Hochmut kommt bekanntlich vor dem Fall. In meinem Fall vor YouTube sitzend, das neueste Video von Tim Pierce schauend. Der hat sich nämlich des Solos von „Runaway“ angenommen, und da er einer der am geschmackvollsten spielenden Gitarristen und gleichzeitig ein alter Hase als Studiomusiker ist und „Runaway“ sowieso in meiner permanenten Übungsliste drinsteht, muss ich das natürlich gucken.

Naja, aber so, wie er das Solo spielt, spiele ich das nicht! Ich habe mir ja auch extra auf Songsterr die passenden Tabulaturen gesucht und das schon einige Male gespielt. (Nun, zumindest bis der Teil mit den schnellen Slides kommt, da kapituliere ich regelmäßig und die Tabs helfen wenig weiter.) Die Songsterr-Version klingt plausibel und bis zu den Slides muss das passen!

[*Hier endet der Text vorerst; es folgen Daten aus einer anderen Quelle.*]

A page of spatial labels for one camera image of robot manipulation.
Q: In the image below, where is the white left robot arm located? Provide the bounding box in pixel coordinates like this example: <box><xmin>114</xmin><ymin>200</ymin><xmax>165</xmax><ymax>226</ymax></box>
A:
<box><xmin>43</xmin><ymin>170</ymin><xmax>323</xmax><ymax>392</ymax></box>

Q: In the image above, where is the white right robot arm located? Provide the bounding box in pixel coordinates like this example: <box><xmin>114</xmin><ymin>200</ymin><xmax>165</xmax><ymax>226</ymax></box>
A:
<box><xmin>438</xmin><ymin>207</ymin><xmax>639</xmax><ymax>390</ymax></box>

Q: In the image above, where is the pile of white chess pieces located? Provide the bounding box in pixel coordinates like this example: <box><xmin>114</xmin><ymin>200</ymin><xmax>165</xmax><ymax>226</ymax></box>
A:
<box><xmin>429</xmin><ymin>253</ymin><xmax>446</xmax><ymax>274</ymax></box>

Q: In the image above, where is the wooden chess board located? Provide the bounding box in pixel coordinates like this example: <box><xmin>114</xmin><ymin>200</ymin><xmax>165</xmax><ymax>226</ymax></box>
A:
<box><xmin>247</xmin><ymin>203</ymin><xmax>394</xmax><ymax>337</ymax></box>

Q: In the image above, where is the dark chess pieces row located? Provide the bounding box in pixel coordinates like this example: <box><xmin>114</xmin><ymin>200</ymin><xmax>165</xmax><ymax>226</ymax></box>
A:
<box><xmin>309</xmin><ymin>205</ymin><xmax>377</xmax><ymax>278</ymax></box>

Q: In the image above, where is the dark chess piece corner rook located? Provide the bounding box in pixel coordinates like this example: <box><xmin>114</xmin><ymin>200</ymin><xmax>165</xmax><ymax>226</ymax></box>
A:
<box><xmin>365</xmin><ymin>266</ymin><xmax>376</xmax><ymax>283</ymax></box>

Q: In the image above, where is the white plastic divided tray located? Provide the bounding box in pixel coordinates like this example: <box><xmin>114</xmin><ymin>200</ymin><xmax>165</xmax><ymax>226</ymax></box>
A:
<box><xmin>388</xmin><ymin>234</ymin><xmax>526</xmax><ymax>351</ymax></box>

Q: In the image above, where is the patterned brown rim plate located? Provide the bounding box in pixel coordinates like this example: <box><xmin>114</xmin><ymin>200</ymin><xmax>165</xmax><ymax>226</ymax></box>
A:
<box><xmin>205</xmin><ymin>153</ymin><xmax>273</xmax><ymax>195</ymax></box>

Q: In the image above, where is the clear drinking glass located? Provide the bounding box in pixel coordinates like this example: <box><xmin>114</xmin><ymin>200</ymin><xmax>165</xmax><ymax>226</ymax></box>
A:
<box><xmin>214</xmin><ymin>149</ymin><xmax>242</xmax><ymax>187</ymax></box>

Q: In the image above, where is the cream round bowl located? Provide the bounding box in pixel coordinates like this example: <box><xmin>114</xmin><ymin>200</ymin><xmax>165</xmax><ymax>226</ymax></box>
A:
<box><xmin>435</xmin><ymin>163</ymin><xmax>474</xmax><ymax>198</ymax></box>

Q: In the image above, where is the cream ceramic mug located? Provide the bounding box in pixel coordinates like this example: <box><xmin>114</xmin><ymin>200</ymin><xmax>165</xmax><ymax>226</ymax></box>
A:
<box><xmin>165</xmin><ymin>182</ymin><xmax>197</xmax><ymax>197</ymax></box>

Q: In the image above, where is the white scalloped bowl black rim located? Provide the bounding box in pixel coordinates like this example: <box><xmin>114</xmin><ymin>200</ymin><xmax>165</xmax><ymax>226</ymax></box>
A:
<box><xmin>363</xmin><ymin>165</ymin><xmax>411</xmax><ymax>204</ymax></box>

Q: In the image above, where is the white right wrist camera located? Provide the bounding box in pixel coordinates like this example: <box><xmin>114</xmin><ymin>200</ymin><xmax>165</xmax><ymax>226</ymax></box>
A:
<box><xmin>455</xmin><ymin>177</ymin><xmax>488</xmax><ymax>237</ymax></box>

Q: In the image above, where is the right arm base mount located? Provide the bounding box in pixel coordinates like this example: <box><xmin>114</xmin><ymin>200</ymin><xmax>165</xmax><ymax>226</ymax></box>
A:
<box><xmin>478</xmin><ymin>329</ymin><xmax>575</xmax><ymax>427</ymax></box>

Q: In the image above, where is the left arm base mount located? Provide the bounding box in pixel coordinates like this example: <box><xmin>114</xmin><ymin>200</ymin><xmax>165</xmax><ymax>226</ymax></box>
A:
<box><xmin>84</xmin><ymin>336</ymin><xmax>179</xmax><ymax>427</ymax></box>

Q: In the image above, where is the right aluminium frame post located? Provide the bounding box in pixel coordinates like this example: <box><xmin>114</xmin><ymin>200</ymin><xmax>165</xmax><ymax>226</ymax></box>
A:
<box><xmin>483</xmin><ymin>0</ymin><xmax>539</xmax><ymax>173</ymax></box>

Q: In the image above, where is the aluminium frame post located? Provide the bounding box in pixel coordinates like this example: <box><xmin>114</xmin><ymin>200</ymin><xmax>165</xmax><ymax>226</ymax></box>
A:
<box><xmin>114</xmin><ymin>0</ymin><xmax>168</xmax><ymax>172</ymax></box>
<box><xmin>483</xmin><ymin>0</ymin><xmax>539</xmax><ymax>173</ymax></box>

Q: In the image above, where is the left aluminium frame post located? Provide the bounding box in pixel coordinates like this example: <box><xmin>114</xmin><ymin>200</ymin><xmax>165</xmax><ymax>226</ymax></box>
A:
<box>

Tim Pierce spielt das Solo einmal komplett durch, und ja, irgendwie passt es ja schon und jede Note sitzt perfekt. Das ist ja auch kein Wunder, denn so ein erfahrener Musiker spielt gewiss jedes Solo, aber eben auf seine Weise, nicht originalgetreu. Und so will ich schon weiterzappen, als Tim Pierce Folgendes sagt:

When Jon Bon Jovi was a very young man […] he did a master tracking session and one of that songs from that session ended up being […] „Runaway“. And I played the guitars on „Runaway“!

Tim Pierce, 2019

Die Ohrfeige saß. Zurückspulen, noch einmal hören. Hat er das wirklich gesagt? Ja, tatsächlich: Tim Pierce hat die Gitarren auf „Runaway“ gespielt. Im weiteren Verlauf des Videos erklärt er sein Solo und plötzlich ergibt alles Sinn! Sogar die unmöglich erscheinenden Slides sind „schlichte“, an den Akkorden orientierte Pentatonik-Slides – und damit immer noch nicht einfach, aber nicht mehr unmöglich! Nur das Ende des Solos wird mich viel Zeit kosten, befürchte ich, aber wenn der Meister himself es erklärt, dann wird es schon klappen!